1. Perform a checkpoint.
2. Call pg_current_xlog_insert_location() to get current WAL position.
3. Change password.
4. Call pg_current_xlog_insert_location() again, subtract the previous
position to get the difference.

Repeat that thousands of times with different passwords, and record the
WAL record size of each attempt. The smaller the WAL size, the more
common characters that guess had with the victim password.

The passwords are (usually) stored as MD5 hashes, but the procedure
works with those too. Each attempt will give a hint on how many common
bytes the attempt had with the victim hash.
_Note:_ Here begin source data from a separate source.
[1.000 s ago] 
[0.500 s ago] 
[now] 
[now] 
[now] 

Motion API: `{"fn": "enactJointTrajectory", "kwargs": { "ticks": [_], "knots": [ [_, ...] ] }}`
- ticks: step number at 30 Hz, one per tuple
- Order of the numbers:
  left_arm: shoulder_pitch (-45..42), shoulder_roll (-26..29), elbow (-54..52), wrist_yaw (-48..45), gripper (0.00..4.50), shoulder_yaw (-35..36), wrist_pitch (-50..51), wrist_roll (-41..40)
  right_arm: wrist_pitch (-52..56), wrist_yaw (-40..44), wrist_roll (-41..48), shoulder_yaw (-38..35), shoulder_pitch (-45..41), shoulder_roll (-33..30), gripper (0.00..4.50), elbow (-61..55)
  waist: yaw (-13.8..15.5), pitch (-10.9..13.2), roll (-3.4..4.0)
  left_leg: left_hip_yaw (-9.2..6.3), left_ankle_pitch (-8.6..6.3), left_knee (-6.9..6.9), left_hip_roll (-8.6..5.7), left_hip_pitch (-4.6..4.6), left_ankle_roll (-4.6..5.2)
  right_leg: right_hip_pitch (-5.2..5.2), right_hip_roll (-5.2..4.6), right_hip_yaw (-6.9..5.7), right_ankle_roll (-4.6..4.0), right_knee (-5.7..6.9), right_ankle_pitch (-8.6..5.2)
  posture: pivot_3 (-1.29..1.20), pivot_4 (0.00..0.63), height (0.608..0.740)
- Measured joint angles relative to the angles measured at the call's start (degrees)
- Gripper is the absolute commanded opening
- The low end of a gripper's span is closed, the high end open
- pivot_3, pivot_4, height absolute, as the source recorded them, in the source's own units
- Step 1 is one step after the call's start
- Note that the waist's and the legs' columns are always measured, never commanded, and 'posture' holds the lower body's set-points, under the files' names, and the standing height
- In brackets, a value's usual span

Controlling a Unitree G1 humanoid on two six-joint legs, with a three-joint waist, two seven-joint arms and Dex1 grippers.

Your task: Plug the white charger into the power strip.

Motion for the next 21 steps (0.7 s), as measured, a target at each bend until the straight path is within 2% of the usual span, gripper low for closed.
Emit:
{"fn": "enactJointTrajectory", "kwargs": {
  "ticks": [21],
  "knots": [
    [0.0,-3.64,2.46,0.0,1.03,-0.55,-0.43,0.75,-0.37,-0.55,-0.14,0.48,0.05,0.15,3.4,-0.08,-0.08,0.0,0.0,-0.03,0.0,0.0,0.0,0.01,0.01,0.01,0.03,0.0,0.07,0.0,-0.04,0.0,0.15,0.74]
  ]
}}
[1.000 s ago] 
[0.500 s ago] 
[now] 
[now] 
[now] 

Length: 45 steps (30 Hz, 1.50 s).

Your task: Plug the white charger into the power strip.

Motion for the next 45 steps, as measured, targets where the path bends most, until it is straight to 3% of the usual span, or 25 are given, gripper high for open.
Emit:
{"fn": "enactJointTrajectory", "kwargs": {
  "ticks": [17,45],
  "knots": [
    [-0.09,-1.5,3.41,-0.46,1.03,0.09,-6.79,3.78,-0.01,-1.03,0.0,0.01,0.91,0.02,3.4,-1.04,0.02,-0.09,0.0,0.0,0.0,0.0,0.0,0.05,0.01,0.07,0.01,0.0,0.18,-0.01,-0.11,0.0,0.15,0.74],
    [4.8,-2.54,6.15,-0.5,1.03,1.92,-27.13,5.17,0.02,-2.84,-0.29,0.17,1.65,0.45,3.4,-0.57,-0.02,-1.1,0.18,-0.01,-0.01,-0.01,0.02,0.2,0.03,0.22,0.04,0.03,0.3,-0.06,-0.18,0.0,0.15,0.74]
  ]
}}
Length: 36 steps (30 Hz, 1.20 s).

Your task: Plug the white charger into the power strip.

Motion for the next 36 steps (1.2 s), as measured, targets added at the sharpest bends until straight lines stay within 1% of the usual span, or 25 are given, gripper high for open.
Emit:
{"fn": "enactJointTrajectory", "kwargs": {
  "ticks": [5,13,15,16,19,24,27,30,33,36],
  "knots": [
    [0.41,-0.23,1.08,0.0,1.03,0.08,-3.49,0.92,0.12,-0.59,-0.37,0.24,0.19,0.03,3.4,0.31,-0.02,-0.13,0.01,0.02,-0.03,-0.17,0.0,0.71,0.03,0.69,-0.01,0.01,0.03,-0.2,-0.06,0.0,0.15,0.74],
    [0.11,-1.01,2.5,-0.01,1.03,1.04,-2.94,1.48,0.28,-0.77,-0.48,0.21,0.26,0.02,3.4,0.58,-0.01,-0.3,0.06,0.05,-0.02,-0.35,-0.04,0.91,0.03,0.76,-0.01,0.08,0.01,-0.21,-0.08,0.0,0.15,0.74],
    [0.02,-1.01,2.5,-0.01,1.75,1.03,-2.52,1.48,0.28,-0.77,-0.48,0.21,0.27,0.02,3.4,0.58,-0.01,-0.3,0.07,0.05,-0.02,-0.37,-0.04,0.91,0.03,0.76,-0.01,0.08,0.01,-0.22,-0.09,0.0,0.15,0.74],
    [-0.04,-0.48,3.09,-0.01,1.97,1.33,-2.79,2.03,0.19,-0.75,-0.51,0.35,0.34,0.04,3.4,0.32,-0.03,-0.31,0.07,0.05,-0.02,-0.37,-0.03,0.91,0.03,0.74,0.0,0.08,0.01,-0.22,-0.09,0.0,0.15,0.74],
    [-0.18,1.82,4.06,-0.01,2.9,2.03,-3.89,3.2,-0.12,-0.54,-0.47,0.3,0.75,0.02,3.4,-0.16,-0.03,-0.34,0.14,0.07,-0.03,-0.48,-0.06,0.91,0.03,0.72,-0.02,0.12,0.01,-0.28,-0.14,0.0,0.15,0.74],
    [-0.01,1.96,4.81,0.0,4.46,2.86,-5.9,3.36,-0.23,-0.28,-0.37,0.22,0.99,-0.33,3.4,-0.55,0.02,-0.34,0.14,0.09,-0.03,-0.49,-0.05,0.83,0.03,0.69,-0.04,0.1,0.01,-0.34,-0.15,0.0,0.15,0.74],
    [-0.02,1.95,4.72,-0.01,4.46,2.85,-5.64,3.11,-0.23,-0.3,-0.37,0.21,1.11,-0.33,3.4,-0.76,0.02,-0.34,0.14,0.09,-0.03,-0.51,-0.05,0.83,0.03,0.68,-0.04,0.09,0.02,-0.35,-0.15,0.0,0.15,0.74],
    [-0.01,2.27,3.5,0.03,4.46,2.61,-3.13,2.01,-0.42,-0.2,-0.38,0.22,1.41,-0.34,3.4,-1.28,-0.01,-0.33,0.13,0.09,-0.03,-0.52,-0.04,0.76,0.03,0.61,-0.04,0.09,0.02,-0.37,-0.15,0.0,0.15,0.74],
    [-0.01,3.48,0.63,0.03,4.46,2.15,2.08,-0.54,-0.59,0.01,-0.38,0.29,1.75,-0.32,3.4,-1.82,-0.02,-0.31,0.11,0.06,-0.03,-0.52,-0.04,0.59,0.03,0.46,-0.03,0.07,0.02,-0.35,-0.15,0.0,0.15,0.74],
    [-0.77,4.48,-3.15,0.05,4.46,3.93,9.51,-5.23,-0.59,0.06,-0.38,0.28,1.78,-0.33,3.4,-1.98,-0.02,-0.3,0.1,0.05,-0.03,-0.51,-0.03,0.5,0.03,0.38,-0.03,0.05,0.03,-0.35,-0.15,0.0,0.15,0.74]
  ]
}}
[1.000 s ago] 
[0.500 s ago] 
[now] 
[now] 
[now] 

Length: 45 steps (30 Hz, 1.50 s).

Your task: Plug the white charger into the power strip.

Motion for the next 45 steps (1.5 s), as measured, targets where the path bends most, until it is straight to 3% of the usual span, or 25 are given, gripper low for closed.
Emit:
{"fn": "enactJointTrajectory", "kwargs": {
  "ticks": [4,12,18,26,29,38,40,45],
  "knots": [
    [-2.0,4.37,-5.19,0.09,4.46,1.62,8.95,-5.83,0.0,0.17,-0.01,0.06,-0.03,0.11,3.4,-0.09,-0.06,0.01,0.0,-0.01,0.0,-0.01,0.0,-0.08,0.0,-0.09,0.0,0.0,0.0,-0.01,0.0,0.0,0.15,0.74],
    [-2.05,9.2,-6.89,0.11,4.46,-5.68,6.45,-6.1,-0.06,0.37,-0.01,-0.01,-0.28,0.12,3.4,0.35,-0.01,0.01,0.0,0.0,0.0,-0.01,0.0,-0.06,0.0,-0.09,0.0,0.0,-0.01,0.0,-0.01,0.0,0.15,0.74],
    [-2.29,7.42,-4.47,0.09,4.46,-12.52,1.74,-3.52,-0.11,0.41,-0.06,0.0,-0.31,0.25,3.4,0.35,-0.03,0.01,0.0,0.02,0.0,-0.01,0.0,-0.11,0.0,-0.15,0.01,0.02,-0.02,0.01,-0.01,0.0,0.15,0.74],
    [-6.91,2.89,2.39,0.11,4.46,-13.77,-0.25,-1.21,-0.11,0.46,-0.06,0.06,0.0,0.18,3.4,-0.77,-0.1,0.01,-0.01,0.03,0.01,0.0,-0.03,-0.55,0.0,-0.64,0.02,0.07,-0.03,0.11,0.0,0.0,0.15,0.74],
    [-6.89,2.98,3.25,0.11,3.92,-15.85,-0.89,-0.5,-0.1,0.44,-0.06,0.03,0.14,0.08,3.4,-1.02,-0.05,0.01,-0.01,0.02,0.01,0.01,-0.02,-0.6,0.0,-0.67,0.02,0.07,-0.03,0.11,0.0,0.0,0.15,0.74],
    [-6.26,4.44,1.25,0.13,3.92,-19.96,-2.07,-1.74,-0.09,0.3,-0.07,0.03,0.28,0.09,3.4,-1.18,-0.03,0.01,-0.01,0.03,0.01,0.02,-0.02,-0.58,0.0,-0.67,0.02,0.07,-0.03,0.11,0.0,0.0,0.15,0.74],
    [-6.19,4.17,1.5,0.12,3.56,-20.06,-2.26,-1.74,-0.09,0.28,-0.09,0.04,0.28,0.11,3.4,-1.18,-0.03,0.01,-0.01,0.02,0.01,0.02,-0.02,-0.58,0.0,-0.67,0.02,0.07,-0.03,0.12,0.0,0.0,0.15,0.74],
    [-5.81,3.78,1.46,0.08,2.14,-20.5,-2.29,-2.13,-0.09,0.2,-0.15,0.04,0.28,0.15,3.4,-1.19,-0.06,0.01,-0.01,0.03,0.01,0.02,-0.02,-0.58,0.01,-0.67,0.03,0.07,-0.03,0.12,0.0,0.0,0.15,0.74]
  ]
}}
There are some complications that make this difficult to perform in
practice. A regular user can't perform a checkpoint directly, she'll
have to generate a lot of other activity to trigger one, or wait until
one happens naturally. The measurement of the WAL record size might be
conflated by other concurrent activity that wrote WAL. And you cannot
force your own pg_authid row to the same page as that of a chosen victim
- so you're limited to guessing victims that happen to be on the same page.

All in all, this is a bit clumsy and very time-consuming to pull off in
practice, but it's possible at least if the conditions are just right.

What should we do about this? Make it configurable on a per-table basis?
Disable FPW compression on system tables? Disable FPW on tables you
don't have SELECT access to? Add a warning to the docs?